» PROBLEM STATEMENT
Without any of the pictures, set down the data below exactly.
================
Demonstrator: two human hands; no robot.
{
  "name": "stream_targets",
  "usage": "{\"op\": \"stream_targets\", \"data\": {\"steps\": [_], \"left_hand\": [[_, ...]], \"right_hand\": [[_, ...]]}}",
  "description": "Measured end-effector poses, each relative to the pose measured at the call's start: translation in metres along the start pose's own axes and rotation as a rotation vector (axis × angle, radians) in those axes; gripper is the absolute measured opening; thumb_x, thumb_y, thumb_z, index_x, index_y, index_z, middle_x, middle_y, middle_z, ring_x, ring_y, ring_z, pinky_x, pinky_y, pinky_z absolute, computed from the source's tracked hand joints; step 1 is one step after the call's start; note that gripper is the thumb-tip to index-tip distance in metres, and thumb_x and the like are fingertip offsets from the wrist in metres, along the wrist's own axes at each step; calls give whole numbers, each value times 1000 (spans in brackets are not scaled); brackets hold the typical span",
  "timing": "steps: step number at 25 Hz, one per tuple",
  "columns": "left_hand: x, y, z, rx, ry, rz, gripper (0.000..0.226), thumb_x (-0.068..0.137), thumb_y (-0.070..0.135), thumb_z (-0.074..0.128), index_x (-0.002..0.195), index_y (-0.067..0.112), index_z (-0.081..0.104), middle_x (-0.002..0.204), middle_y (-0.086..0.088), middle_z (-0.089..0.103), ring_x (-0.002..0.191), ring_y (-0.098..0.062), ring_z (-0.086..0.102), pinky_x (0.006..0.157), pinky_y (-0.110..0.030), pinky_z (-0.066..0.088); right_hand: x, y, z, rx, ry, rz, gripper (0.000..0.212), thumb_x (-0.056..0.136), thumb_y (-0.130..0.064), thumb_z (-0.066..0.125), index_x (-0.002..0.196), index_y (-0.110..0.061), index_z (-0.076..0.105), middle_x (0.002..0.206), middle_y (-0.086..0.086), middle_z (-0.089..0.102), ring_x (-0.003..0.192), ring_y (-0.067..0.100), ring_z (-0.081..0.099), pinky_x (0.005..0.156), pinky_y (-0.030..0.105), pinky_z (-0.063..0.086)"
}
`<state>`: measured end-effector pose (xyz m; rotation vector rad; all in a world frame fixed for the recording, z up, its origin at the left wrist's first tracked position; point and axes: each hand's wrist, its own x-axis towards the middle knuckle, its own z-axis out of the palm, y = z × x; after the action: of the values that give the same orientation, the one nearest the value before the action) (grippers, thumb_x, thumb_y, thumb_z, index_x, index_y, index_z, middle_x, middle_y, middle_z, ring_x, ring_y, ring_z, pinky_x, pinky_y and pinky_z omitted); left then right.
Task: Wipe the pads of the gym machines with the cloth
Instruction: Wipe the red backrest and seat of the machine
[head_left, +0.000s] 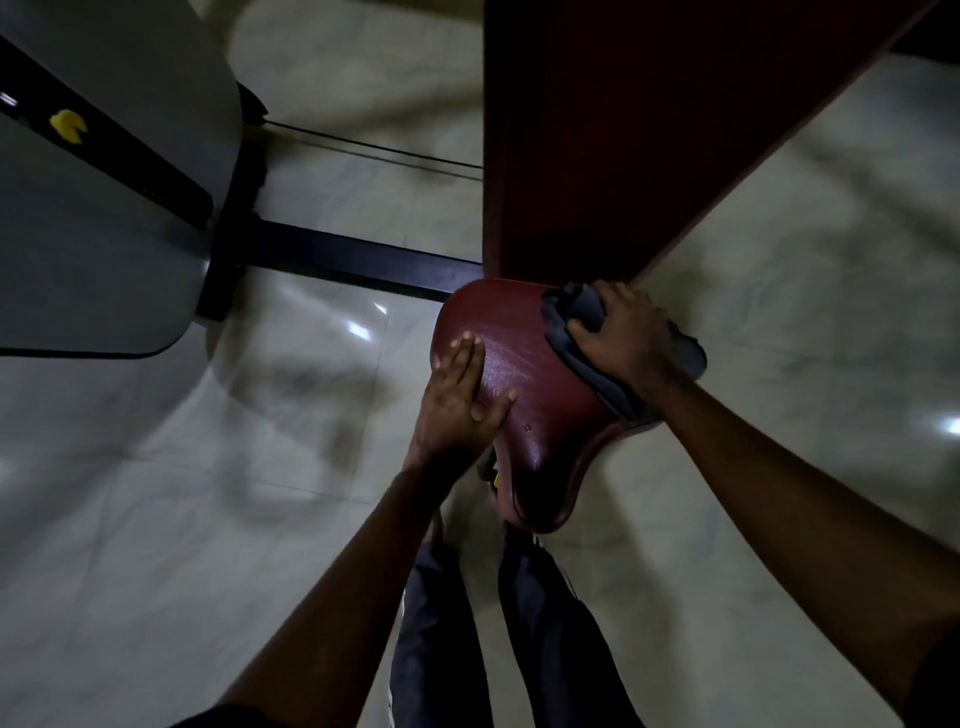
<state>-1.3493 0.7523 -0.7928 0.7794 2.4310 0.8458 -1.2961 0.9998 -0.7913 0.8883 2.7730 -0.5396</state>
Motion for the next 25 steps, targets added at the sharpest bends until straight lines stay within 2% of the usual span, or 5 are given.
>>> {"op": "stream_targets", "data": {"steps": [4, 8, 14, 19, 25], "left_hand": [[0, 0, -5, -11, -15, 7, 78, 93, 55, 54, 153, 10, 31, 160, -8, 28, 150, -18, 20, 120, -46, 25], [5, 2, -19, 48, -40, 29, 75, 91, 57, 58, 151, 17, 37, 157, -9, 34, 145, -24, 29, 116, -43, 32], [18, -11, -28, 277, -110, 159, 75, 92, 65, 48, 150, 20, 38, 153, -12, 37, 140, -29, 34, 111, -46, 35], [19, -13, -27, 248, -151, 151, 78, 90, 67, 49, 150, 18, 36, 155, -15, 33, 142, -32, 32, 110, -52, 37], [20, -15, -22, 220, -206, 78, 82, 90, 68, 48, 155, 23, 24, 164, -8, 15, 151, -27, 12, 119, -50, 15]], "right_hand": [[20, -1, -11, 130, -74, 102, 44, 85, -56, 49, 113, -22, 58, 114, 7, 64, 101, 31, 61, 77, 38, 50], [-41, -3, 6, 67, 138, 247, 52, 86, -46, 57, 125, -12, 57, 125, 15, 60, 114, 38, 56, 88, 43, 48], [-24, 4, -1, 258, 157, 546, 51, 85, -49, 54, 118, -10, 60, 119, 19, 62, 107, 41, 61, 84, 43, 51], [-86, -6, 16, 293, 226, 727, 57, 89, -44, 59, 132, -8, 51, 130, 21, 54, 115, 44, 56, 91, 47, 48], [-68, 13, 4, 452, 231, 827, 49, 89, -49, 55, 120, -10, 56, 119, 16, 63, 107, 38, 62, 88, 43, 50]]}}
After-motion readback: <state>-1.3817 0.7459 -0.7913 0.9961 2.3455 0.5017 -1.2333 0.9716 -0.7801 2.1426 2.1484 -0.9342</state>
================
» OUTPUT FOR THIS EXERCISE
Demonstrator: two human hands; no robot.
{
  "name": "stream_targets",
  "usage": "{\"op\": \"stream_targets\", \"data\": {\"steps\": [_], \"left_hand\": [[_, ...]], \"right_hand\": [[_, ...]]}}",
  "description": "Measured end-effector poses, each relative to the pose measured at the call's start: translation in metres along the start pose's own axes and rotation as a rotation vector (axis × angle, radians) in those axes; gripper is the absolute measured opening; thumb_x, thumb_y, thumb_z, index_x, index_y, index_z, middle_x, middle_y, middle_z, ring_x, ring_y, ring_z, pinky_x, pinky_y, pinky_z absolute, computed from the source's tracked hand joints; step 1 is one step after the call's start; note that gripper is the thumb-tip to index-tip distance in metres, and thumb_x and the like are fingertip offsets from the wrist in metres, along the wrist's own axes at each step; calls give whole numbers, each value times 1000 (spans in brackets are not scaled); brackets hold the typical span",
  "timing": "steps: step number at 25 Hz, one per tuple",
  "columns": "left_hand: x, y, z, rx, ry, rz, gripper (0.000..0.226), thumb_x (-0.068..0.137), thumb_y (-0.070..0.135), thumb_z (-0.074..0.128), index_x (-0.002..0.195), index_y (-0.067..0.112), index_z (-0.081..0.104), middle_x (-0.002..0.204), middle_y (-0.086..0.088), middle_z (-0.089..0.103), ring_x (-0.002..0.191), ring_y (-0.098..0.062), ring_z (-0.086..0.102), pinky_x (0.006..0.157), pinky_y (-0.110..0.030), pinky_z (-0.066..0.088); right_hand: x, y, z, rx, ry, rz, gripper (0.000..0.212), thumb_x (-0.056..0.136), thumb_y (-0.130..0.064), thumb_z (-0.066..0.125), index_x (-0.002..0.196), index_y (-0.110..0.061), index_z (-0.076..0.105), middle_x (0.002..0.206), middle_y (-0.086..0.086), middle_z (-0.089..0.102), ring_x (-0.003..0.192), ring_y (-0.067..0.100), ring_z (-0.081..0.099), pinky_x (0.005..0.156), pinky_y (-0.030..0.105), pinky_z (-0.063..0.086)"
}
`<state>`: measured end-effector pose (xyz m; rotation vector rad; all in a world frame fixed for the recording, z up, its origin at the left wrist's first tracked position; point and axes: each hand's wrist, its own x-axis towards the middle knuckle, its own z-axis out of the palm, y = z × x; after the action: of the values that give the same orientation, the one nearest the value before the action) (grippers, thumb_x, thumb_y, thumb_z, index_x, index_y, index_z, middle_x, middle_y, middle_z, ring_x, ring_y, ring_z, pinky_x, pinky_y and pinky_z omitted); left then right.
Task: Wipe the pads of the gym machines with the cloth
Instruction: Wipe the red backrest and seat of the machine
[head_left, +0.000s] 
<state>-1.3493 0.7523 -0.7928 0.7794 2.4310 0.8458 -1.2961 0.9998 -0.7913 0.8883 2.7730 -0.5396</state>
Motion for the next 25 steps, targets added at the sharpest bends until straight lines stay within 2% of the usual span, or 5 are given.
>>> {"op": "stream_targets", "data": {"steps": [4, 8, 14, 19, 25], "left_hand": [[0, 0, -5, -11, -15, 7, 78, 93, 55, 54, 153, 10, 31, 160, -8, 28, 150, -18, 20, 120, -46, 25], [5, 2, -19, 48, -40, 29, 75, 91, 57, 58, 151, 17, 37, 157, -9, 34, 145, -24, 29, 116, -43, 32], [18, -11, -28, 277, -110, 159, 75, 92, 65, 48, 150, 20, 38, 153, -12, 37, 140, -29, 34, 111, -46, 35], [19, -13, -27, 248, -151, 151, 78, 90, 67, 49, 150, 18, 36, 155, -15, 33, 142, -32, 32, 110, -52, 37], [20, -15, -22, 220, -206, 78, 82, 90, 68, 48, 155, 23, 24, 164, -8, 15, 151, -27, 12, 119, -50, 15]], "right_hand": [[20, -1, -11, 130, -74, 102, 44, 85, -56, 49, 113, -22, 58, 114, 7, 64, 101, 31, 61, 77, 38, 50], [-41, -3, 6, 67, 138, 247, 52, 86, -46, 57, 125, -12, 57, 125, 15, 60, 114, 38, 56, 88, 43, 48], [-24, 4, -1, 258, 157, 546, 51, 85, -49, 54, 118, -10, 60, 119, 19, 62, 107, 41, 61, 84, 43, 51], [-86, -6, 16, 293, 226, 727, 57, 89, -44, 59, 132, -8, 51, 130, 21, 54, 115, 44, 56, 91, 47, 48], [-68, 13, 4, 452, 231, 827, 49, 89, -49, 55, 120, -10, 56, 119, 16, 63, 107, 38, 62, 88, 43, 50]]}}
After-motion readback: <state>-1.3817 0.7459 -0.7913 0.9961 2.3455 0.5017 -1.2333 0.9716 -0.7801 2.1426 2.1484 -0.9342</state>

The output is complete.